Guard Doogan goes down the row. He stops to throw his cigarette in one of the toilets. The water in the bowl runs without stopping and the showerheads weep and spatter on the concrete.

He lights another cigarette and smokes and thinks of his wife with her poisoned joints and of his daughter and then he turns to retrace his steps, a route he has walked five thousand nights. He imagines his Wellingtons have worn a trough in the concrete walkway and he tells his wife this as a matter of fact: I have worn a trough with my boots in the floor. He flashes his light into the old man’s cell once again and the cone of light illuminates an empty bunk, a hanging blanket. He shines it toward the cell’s toilet and sees nothing and thinks for an illogical instant that John Gload is gone. He swings the light back and then sees the old man beneath his bunk. He calls to him, says, “Gload, get up from there,” but the old man does not move and does not move, says, “Get up, old man.”

*   *   *

He sits high on the spring seat and the tractor churns through the dirt and the polished disks are small brilliant suns themselves, turning the soil in long slow serpents.
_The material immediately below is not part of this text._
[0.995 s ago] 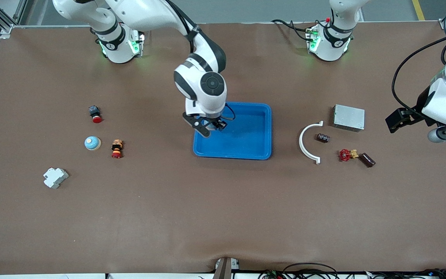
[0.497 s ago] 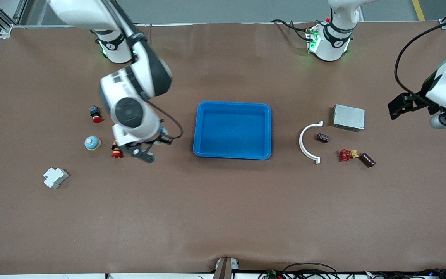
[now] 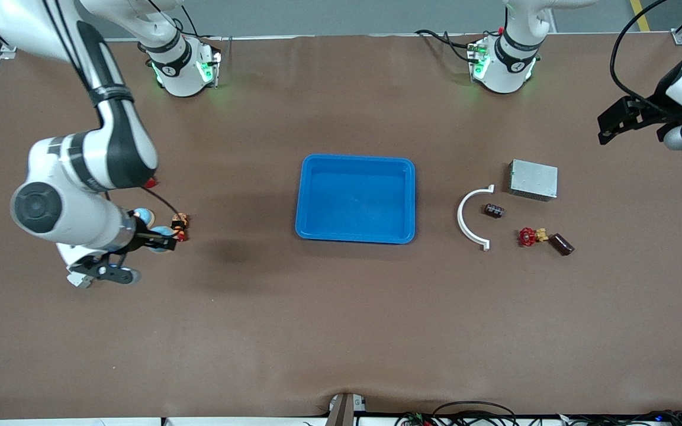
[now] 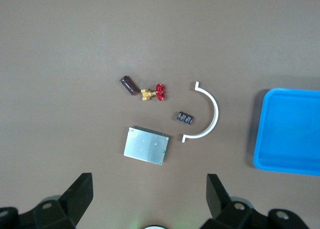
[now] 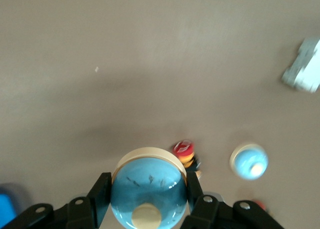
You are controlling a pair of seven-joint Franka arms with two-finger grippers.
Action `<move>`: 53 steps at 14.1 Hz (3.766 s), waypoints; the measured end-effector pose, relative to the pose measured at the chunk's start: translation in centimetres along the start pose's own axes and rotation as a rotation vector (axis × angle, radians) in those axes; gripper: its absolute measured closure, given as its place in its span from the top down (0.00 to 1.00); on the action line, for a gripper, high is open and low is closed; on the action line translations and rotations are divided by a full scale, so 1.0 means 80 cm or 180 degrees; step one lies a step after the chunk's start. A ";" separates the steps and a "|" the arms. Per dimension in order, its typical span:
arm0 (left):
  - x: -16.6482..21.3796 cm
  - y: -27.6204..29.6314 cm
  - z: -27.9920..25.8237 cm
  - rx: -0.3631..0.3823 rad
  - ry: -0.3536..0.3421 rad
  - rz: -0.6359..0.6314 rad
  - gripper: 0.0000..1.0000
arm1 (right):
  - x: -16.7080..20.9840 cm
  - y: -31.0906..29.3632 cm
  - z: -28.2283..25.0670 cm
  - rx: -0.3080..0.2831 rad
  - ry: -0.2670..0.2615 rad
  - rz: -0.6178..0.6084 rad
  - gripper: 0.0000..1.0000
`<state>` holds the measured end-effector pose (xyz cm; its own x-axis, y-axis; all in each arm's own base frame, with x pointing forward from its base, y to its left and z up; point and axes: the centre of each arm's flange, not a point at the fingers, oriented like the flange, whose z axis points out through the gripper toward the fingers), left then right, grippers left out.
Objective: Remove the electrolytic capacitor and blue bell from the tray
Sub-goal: 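Carry the second bell toward the white breaker with the right gripper, then lower the bell beside the first bell and open the right gripper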
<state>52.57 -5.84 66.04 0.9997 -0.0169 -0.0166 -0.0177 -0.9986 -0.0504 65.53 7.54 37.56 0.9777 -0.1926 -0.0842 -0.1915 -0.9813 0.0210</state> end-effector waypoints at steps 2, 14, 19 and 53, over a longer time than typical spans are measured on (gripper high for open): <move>-0.012 -0.006 -0.001 -0.0001 0.0002 0.0098 1.00 | 0.012 0.034 0.020 0.0046 0.0165 -0.0137 0.66; -0.015 -0.008 -0.001 -0.0006 0.0089 0.0136 1.00 | 0.044 0.172 0.129 0.0059 0.0073 -0.0312 0.66; -0.014 -0.005 -0.005 -0.0015 0.0140 0.0145 1.00 | 0.045 0.192 0.173 0.0064 -0.0077 -0.0235 0.66; 0.010 0.009 0.011 -0.0062 0.0171 -0.0139 1.00 | 0.056 0.214 0.251 0.0091 0.0071 -0.0116 0.99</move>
<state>53.37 -6.54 65.08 0.9989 0.0247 0.0388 0.0258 -0.9992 -0.0304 64.92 -10.22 17.50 0.9857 -0.1569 -0.0622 -0.1578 -0.9874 -0.0103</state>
The river in the distance is a shimmering knife blade and when he passes, the foxes raise their heads and follow with their anthracite eyes the young Gload on his perch and he feels the thrum of the engine in his bones, like the beat of the heart of the earth.

 

EPILOGUE

From the grassy side yard as he walked around the house a covey of Hungarian partridge flushed, sailing beyond the apple trees. Once above the leafy topmost branches they simply turned their compact bodies and set their wings and the wind took them out of sight in an eyeblink. Though he’d only been there once and that nearly eight years ago, from his many discussions with John Gload the place seemed familiar to him. He noted its disrepair, the slow decrepitude occasioned by the long vacancy since Gload’s imprisonment. Clapboards hung loose from the walls and copper gutters sagged in perilous loops from the peeling fascia. All along the bellying soffit, hornets’ nests hung like sinister fruit. Beside the back door a wooden chair, the dowels loose in their sockets, seat split and splintery from rain and sun and snow. He stood there and imagined the man whose ashes he carried biding the evening cool. The garden a tangle of weeds, strangled blooms throbbing with bees, and four enormous sunflowers leaned above the chaos, forlorn and druidical in their shabby attire.

The screen door stood ajar, badly warped and canted from Dobek’s rough treatment when they’d first come for Gload those years ago and it made faint bird sounds as it rocked in the breeze. The door of the house was locked but he was able to push back the latch with his pocketknife blade so loose did it fit in the jamb. The door opened onto the kitchen, the linoleum there covered with a fine grit as if someone had recently sanded it for dancing. It displayed evidence of a brisk commerce of mice and packrats. Millimaki stooped to pick up a woman’s handkerchief from the floor but it proved to be only a paper napkin, its edges made curious and asymmetrical lace by tiny teeth. Curtains shifted as the wind insinuated itself through the shrunken sash sides and the brass rings on their rods clattered softly. The house creaked and moaned. The loose clapboards made a strange fluttering sound beneath a gust of wind like a deck of riffled cards.